The Smell of Molten Projects in the Morning

Ed Nisley's Blog: Shop notes, electronics, firmware, machinery, 3D printing, laser cuttery, and curiosities. Contents: 100% human thinking, 0% AI slop.

Tag: Laser Cutter

  • 3D Printed Smashed Glass Coasters: Cork Alignment Fixture

    3D Printed Smashed Glass Coasters: Cork Alignment Fixture

    The printed coaster frame sits on a cork base:

    Printed Coaster - inset cork
    Printed Coaster – inset cork

    A sheet of craft adhesive holds them together; stick a generous rectangle of adhesive on the cork, then cut them at the same time. However, given the irregular perimeter, it’s basically impossible (for me, anyway) to align the cork + adhesive with the printed frame.

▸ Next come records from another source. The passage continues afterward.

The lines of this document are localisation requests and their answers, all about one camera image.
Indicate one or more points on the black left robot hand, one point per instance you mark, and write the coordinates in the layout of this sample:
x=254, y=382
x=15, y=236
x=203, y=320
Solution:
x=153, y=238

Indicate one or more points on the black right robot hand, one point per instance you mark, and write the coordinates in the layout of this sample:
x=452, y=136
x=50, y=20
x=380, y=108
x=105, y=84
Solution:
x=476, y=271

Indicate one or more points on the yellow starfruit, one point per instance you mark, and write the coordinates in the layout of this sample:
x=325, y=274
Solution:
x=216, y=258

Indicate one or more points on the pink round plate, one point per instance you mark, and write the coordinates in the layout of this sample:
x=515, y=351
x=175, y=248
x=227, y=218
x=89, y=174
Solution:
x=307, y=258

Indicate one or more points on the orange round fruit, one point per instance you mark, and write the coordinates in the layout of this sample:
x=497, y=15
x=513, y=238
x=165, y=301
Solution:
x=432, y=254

    A single-use fixture made from corrugated cardboard make that task trivially easy:

    Printed Coaster - cork alignment fixture - detail
    Printed Coaster – cork alignment fixture – detail

    The LightBurn layout shows the cork layer and the two fixture pieces:

    The cork shape is offset 0.5 mm inward from the Perimeter shape, but I found offsetting the cardboard cut by only 0.3 mm inward produced a snug fit around the cork. The other piece of cardboard gets cut with the exact Perimeter shape and no offset, with the laser kerf providing just enough clearance for a very snug fit on the printed shape.

    Align the two pieces of cardboard by eye to match their inner shapes as shown in the picture, tape them together, and the fixture is ready. In principle, the outer edges should exactly coincide: Trust, but verify.

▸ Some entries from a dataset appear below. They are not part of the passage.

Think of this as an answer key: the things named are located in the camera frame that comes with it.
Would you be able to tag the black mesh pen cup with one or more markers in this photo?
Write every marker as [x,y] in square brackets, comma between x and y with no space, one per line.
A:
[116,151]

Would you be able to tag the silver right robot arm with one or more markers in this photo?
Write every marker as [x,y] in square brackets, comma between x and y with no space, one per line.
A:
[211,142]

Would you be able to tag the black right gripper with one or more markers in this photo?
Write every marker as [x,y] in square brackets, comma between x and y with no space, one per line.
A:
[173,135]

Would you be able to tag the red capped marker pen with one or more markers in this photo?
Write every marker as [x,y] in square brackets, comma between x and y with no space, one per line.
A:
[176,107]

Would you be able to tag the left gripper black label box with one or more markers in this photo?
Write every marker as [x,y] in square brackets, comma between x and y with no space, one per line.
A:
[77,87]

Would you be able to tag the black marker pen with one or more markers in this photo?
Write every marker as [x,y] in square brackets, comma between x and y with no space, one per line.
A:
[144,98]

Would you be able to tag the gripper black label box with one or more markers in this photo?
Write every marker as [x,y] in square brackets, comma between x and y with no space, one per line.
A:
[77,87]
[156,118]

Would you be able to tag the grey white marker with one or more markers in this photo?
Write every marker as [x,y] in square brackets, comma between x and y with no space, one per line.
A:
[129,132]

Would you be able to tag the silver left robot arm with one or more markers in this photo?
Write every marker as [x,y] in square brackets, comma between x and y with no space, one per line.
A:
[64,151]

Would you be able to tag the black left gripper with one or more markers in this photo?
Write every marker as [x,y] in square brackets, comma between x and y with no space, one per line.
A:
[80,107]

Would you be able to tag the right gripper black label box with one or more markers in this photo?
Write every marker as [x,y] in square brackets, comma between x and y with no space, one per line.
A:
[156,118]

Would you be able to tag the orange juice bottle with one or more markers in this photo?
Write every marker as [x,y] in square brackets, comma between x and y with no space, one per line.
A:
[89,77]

    Peel off the craft adhesive paper and put the cork in the bottom of the fixture. The cork comes off a roll and really wants to roll up again, making the masking tape holding it flat mandatory:

    Printed Coasters - cork alignment template
    Printed Coasters – cork alignment template

    Yes, that’s a different coaster.

    Flip the fixture over, drop the coaster in place, press firmly together, peel the tape, and pull out the finished coaster:

    Printed Coasters - white PETG finished
    Printed Coasters – white PETG finished

    The fixture goes in the recycling bin, as those fragments will never pass this way again.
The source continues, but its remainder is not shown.